What you need to do: Each record below must be returned exactly, with no line left out.

Excerpts from a dataset:
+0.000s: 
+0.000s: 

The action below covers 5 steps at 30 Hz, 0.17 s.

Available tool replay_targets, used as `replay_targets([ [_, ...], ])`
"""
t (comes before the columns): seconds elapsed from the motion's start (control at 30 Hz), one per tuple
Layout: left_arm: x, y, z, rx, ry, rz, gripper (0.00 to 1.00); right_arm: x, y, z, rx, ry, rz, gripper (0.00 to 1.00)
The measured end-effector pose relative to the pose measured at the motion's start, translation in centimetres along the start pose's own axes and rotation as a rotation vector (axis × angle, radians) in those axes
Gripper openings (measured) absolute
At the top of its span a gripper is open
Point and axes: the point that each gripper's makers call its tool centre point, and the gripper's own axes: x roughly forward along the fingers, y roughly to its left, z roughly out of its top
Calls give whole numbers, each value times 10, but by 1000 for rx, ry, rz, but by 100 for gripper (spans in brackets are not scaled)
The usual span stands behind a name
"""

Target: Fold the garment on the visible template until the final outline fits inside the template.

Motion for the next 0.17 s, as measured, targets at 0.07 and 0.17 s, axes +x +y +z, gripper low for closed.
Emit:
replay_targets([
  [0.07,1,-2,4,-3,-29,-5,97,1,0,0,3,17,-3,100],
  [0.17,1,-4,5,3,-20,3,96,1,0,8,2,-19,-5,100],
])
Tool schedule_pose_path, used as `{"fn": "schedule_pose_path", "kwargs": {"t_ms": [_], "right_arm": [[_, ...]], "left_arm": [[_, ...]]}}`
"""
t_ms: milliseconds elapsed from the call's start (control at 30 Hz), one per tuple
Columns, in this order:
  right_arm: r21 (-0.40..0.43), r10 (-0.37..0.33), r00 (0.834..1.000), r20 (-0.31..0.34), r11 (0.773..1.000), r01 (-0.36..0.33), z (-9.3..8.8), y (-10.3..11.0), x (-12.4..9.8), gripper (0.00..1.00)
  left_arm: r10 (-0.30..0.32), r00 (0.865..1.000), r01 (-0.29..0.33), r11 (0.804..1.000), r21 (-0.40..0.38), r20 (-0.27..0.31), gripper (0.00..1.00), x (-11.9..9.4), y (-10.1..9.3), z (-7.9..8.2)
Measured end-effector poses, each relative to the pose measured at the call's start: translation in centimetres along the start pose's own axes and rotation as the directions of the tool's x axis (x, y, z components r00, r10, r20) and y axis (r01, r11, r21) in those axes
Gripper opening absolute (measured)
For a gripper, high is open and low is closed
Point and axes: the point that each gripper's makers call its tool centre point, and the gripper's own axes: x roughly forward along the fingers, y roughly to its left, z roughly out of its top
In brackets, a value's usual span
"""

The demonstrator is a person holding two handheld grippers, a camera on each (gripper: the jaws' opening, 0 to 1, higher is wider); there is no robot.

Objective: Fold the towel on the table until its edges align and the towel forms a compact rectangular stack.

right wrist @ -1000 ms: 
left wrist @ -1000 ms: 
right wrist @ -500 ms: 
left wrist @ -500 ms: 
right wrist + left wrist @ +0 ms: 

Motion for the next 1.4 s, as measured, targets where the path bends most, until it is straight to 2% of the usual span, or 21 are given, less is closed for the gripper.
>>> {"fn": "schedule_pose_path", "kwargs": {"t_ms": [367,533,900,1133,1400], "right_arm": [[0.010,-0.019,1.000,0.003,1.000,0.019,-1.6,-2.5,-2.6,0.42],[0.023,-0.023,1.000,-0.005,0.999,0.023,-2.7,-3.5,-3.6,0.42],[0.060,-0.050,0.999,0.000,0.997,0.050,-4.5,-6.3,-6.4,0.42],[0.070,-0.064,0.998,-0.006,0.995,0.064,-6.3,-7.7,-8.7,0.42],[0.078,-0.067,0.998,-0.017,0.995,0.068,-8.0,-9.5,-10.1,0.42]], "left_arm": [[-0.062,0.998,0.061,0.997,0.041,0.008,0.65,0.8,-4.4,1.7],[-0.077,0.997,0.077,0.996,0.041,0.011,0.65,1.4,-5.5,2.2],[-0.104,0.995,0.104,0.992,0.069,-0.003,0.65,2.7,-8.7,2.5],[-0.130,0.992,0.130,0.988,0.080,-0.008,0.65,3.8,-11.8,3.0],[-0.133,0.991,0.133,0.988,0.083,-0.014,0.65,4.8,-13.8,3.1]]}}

Task result:
+0.000s: 
+0.000s: 

The action below covers 5 steps at 30 Hz, 0.17 s.

Available tool replay_targets, used as `replay_targets([ [_, ...], ])`
"""
t (comes before the columns): seconds elapsed from the motion's start (control at 30 Hz), one per tuple
Layout: left_arm: x, y, z, rx, ry, rz, gripper (0.00 to 1.00); right_arm: x, y, z, rx, ry, rz, gripper (0.00 to 1.00)
The measured end-effector pose relative to the pose measured at the motion's start, translation in centimetres along the start pose's own axes and rotation as a rotation vector (axis × angle, radians) in those axes
Gripper openings (measured) absolute
At the top of its span a gripper is open
Point and axes: the point that each gripper's makers call its tool centre point, and the gripper's own axes: x roughly forward along the fingers, y roughly to its left, z roughly out of its top
Calls give whole numbers, each value times 10, but by 1000 for rx, ry, rz, but by 100 for gripper (spans in brackets are not scaled)
The usual span stands behind a name
"""

Target: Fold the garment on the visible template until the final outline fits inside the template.

Motion for the next 0.17 s, as measured, targets at 0.07 and 0.17 s, axes +x +y +z, gripper low for closed.
Emit:
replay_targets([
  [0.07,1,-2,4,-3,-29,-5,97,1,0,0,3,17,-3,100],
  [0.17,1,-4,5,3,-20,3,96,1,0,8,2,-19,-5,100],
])
Tool schedule_pose_path, used as `{"fn": "schedule_pose_path", "kwargs": {"t_ms": [_], "right_arm": [[_, ...]], "left_arm": [[_, ...]]}}`
"""
t_ms: milliseconds elapsed from the call's start (control at 30 Hz), one per tuple
Columns, in this order:
  right_arm: r21 (-0.40..0.43), r10 (-0.37..0.33), r00 (0.834..1.000), r20 (-0.31..0.34), r11 (0.773..1.000), r01 (-0.36..0.33), z (-9.3..8.8), y (-10.3..11.0), x (-12.4..9.8), gripper (0.00..1.00)
  left_arm: r10 (-0.30..0.32), r00 (0.865..1.000), r01 (-0.29..0.33), r11 (0.804..1.000), r21 (-0.40..0.38), r20 (-0.27..0.31), gripper (0.00..1.00), x (-11.9..9.4), y (-10.1..9.3), z (-7.9..8.2)
Measured end-effector poses, each relative to the pose measured at the call's start: translation in centimetres along the start pose's own axes and rotation as the directions of the tool's x axis (x, y, z components r00, r10, r20) and y axis (r01, r11, r21) in those axes
Gripper opening absolute (measured)
For a gripper, high is open and low is closed
Point and axes: the point that each gripper's makers call its tool centre point, and the gripper's own axes: x roughly forward along the fingers, y roughly to its left, z roughly out of its top
In brackets, a value's usual span
"""

The demonstrator is a person holding two handheld grippers, a camera on each (gripper: the jaws' opening, 0 to 1, higher is wider); there is no robot.

Objective: Fold the towel on the table until its edges align and the towel forms a compact rectangular stack.

right wrist @ -1000 ms: 
left wrist @ -1000 ms: 
right wrist @ -500 ms: 
left wrist @ -500 ms: 
right wrist + left wrist @ +0 ms: 

Motion for the next 1.4 s, as measured, targets where the path bends most, until it is straight to 2% of the usual span, or 21 are given, less is closed for the gripper.
>>> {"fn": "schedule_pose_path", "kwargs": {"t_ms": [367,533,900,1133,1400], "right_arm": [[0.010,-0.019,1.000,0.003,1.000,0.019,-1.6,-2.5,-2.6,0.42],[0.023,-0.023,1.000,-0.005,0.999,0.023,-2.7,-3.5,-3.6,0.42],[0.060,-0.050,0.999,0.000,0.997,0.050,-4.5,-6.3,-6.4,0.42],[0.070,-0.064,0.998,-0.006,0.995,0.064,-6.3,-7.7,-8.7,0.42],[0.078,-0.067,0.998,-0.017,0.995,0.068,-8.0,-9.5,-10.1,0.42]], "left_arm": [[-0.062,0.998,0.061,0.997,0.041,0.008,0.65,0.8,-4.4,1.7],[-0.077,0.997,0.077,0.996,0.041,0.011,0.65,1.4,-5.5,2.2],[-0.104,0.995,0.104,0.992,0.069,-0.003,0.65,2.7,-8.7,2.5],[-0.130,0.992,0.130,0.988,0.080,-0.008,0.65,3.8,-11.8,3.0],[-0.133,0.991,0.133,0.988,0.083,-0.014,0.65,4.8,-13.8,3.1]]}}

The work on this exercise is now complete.